Art 6 of the convention provides for the appointment of a central authority. The established authority will be there to entertain applications regarding the child abduction. It is not necessary that the application is to be filed only with the central authority of the state of origin. The same can be done in any of the central authority of a contracting state for assistance.

Since ultimately the aim is to provide a secure and prompt return of the child any delay the convention under Art 7 asks the central authorities to cooperate with each other and promote co-operation among the competent authorities.

Instances for not returning a child

Art 13 of the draft provides for some grounds, the establishment of any of them can take away a state’s obligation to return the child. If the opposing state can establish that the parent who was earlier having the custody does not have the custodial rights of the child at when the child was removed out of the possession of that parent or that there exists the grave risk of harm to the child either physical or mental.

In situations when the child has attained the age of maturity which is 16 years and is himself/herself opposing the return the court is supposed to take the the child’s view into account. Another point that can be looked into while deciding whether the child is to be returned is looking into the habitual residence of the child.

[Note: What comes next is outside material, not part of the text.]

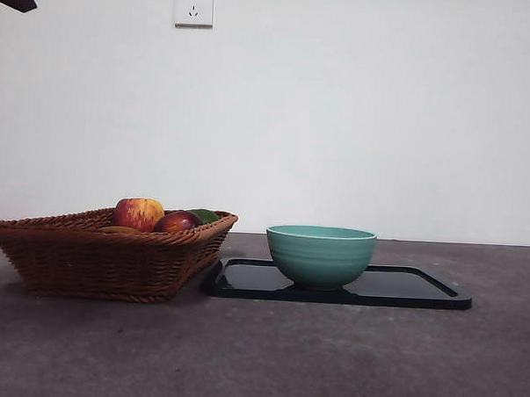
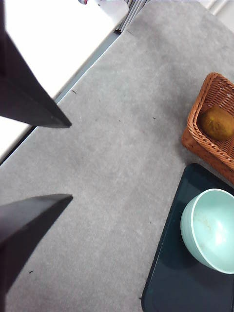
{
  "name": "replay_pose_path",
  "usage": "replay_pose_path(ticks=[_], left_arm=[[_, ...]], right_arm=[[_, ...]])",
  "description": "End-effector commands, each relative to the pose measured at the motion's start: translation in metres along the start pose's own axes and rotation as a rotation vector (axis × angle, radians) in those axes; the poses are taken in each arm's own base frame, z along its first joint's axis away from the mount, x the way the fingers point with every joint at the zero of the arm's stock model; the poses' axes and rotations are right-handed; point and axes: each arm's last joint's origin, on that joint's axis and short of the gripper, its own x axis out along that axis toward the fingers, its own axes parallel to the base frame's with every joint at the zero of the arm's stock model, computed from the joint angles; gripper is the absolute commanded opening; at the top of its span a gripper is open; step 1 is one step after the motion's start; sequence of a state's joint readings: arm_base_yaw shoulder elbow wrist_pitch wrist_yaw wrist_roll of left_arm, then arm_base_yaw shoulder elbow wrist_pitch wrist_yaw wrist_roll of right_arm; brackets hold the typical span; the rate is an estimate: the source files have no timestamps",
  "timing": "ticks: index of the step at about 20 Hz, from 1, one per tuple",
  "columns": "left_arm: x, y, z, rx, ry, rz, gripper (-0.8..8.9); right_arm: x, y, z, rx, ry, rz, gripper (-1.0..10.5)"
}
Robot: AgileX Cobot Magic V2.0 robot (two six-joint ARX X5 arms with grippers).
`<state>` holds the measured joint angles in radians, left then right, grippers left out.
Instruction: Pick up the wifruite, put it on the bowl, pick up the plate, put it on desk
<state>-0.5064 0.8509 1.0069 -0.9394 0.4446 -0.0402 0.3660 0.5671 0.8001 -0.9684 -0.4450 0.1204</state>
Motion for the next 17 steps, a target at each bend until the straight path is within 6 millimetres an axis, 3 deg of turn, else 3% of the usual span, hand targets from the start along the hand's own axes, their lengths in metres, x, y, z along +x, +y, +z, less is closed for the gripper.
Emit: replay_pose_path(ticks=[1,7,10,17], left_arm=[[-0.002,-0.002,0.005,0.040,-0.020,-0.010,3.74],[-0.002,-0.002,0.005,0.040,-0.020,-0.010,3.74],[-0.002,-0.002,0.005,0.044,-0.020,-0.010,3.74],[-0.002,-0.002,0.005,0.048,-0.026,-0.010,3.75]], right_arm=[[-0.001,0.001,0.003,0.007,-0.008,0.004,2.2],[0.001,0.000,0.004,0.123,-0.010,-0.027,2.3],[0.008,-0.002,0.015,0.185,-0.025,-0.024,2.9],[0.050,-0.018,0.088,0.202,0.001,-0.167,2.9]])
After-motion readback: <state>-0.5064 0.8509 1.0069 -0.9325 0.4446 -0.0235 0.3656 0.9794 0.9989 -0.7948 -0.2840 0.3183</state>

‘Habitual residence’ in a nutshell is the state where the child has spent most of his time or where the child naturally belongs. For instance, a 10-year-old Indian born who has spent 9 years of his life in America since birth and he was taken to India. Now even though he was born in India his habitual residence will be America.

In the case of Surya Vadanan v. State of Tamil Nadu, 2015, Husband and Wife who were married in Chennai went to England and acquired domicile there. Due to a marital dispute wife came back to India along with the child and filed for divorce, in consequence to that Husband in UK court filed for a writ of Habeas Corpus which was denied by the Madras High Court and laid down grounds for the same which were to first look into the nature and effect of the interim order passed by the foreign court then if there exists and special reason for repatriation and lastly the social and cultural harm that can happen to the child after repatriation.

The court in its discussion found out that the paramount consideration in these kinds of cases should always be the welfare and to decide after looking into the best interests of the child. It was further discussed that in such cases a summary inquiry or an elaborate inquiry to happen to decide that such return will not be harmful to the child.

It was similarly discussed in Art 17 of the Convention which talks about the responsibilities of the administrative and the judicial authorities to look into the reasons for repatriation.

 

Why hasn’t India yet signed the convention?

Even though there has been a lot of pressure on India to sign the convention but India has managed to be in the club of the  major countries that chose the other road and did not sign the convention. And the reason for not to do the same also are correct to an extent.

When we look into the number of cases where the child ultimately is takes back to India are negligible in numbers comparing to those who were returned back to India. Also when we look at Indian society the structure of the society is such that a woman in a marriage is not in a position to earn a life for themselves. Signing the treaty would mean that the government will have to send back women, who have escaped bad marriages abroad and brought their child along with them to India, back to the country of their father’s residence and stripping them of the protective cover they had in their own country.

On the other hand, the 218th law commission report provides for a reason to sign this convention. When it comes to the Indian judicial system they do not have a uniform pattern to addresses a similar kind of situation similarly all over the country, by signing the convention there will be a central authority established to that can be directly approached to deal with the matters of this nature.Moreover, when it comes to the matters which involves a child of Indian-origin foreign judges dealing with those matters become skeptical while providing the custody to a person who is coming to India.